Thanks for the tip. Why I like this forum a lot.:sold:


----------



## woodknots (Mar 7, 2012)

patlaw said:


> Well, I'd forgotten about those, and I think there's a set of them around here somewhere. They're worth a try.
> 
> Also, *a Domino is not on the list*, either.


There's always a reason to get another tool >


----------



## patlaw (Jan 4, 2010)

vchiarelli said:


> There's always a reason to get another tool >


I've purchased most of the inexpensive tools I need. Now I'm into the good stuff. My last purchase was a Kapex KS120. Now you tell me how much sense it makes to have one of those when I do my wood destruction projects on my back deck, when it's warm enough and it's not raining, and my skill set is Introduction to Woodworking 101. My wife is very understanding of my desire to purchase guitars, microphones, and, now, woodworking tools, but I'm sure there's a limit in there somewhere.


----------



## Quillman (Aug 16, 2010)

Can be done decoratively with hardware.


----------



## woodknots (Mar 7, 2012)

There's always a limit.

I've purchased a few "new" tools, but most of my larger tools were purchased used. I inherited my dad's hand tools when he passed (he was a stationary engineer by trade, but was the epitome of a DIY guy), and added them to my own small collection. I'm not cheap, just frugal, and although the list of "wants" is fairly large, the list of "needs" is rather small. I don't make money from my projects, do them strictly as a hobby, so can't justify major, expensive purchases.

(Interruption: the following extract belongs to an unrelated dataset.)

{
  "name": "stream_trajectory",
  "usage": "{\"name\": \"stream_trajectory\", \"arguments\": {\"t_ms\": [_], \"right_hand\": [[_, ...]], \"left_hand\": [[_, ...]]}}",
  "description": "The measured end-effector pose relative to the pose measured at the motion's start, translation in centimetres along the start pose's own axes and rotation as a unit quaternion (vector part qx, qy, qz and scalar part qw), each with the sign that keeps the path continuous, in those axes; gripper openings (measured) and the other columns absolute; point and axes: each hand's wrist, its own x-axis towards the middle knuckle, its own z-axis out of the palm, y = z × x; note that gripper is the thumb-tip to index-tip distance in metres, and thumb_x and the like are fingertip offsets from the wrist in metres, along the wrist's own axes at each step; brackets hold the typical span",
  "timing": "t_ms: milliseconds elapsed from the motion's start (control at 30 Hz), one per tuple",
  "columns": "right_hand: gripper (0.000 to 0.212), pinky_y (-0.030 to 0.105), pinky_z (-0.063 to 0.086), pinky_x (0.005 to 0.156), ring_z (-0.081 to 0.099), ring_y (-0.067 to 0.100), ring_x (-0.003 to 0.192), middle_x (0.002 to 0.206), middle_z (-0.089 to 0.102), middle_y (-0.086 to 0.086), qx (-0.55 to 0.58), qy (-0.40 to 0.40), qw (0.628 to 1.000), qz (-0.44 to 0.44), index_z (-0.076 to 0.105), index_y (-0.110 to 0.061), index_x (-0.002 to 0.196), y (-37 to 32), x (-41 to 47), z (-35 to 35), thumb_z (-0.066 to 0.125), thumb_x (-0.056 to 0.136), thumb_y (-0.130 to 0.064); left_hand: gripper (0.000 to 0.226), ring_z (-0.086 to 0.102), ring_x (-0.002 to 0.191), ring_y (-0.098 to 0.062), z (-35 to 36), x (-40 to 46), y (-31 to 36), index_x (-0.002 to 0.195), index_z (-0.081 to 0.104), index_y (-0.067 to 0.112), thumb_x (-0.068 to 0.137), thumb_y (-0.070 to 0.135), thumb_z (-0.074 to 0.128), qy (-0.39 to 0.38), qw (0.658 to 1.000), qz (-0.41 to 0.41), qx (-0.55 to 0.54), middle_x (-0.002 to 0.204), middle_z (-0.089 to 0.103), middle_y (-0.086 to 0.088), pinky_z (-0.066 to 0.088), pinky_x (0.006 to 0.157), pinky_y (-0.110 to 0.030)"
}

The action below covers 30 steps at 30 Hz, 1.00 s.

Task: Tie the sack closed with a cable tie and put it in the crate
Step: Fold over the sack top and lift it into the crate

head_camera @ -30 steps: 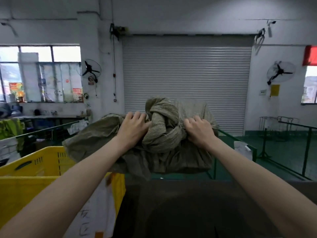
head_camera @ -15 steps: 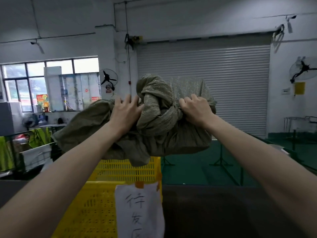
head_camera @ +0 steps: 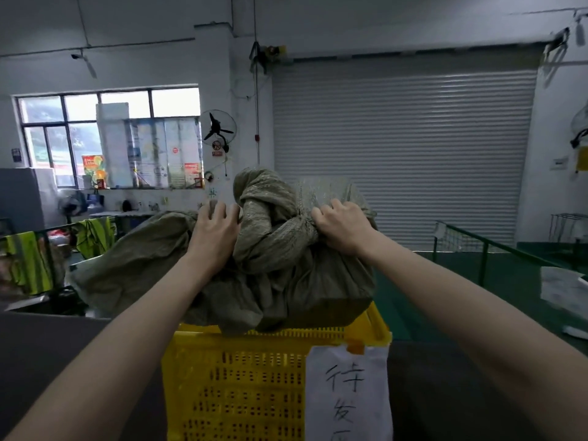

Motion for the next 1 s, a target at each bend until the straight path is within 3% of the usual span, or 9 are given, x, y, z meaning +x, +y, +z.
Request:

When I open my wallet, the comment I usually hear is "Gee, the queen looks young in that picture!"


----------



## Shop guy (Nov 22, 2012)

My tools are partly an accumulation of over 50 years of woodworking. When I buy new now it has to have a need and be justifiable.. I don't buy anything I can make. Like you Vince I don't make money from my hobby. What I make or do is for my pleasure and enjoyment. There are so many high dollar do dads on the market that their use is easily duplicated with a little time and thought that I don't even consider them. Cheap tools never are and do dads are sometimes expensive drawer filler.


----------



## Shop guy (Nov 22, 2012)

Good morning, Dan


----------



## woodknots (Mar 7, 2012)

Richard, if you want to see "do dads" and the biggest collection of unbelievably useless junk, get into golf. Some new contraption comes out every day but I don't know of anyone that's been able to "buy a game". When I see the TV ads, I laugh out loud cause "there's a sucker born every minute" and the sellers are laughing all the way to the bank.


----------



## Shop guy (Nov 22, 2012)

Very true. I did buy a mini lathe this year and one of the guys said lathes are the golf of woodworking. LOL, I think he was right but I've made some chisels for that too now. Even made a couple of carbide ones.


----------



## patlaw (Jan 4, 2010)

I hear what you guys are saying, but let me offer a little different perspective. As a quite mediocre guitar player for 50 years, it is obvious to me that if the first guitar that a person picks up is a piece of junk with strings too high and a neck like a bow, he or she is less likely to continue than if a nice-playing guitar is selected. You don't need to start on a Gibson ES-335, but starting on a $99 guitar is asking for failure. If a beginner starts on a 335 and then quits, the problem is not the guitar. 

While I do tend to buy shiny new objects in woodworking, and while I overspend based on what some of you pros can do on your own, I'm at a point in the woodworking learning curve where I don't want to the tool being the reason I'm not progressing in my skills. Sure, I can easily make a dado guide for my router that's not square, but if I buy one that is square, the chances of my dadoes being correct are greatly enhanced. Once I ever learn how to make elusive accomplishments in woodworking, like disappearing lines, I'll probably be able to use less expensive solutions, as well. 

Paul Sellers can cut accurate dovetails by hand in five minutes. I can't cut one accurately in any amount of time with a jig, at least not yet. When and if I am able to do so, I'll probably be able to learn how to cut them by hand. 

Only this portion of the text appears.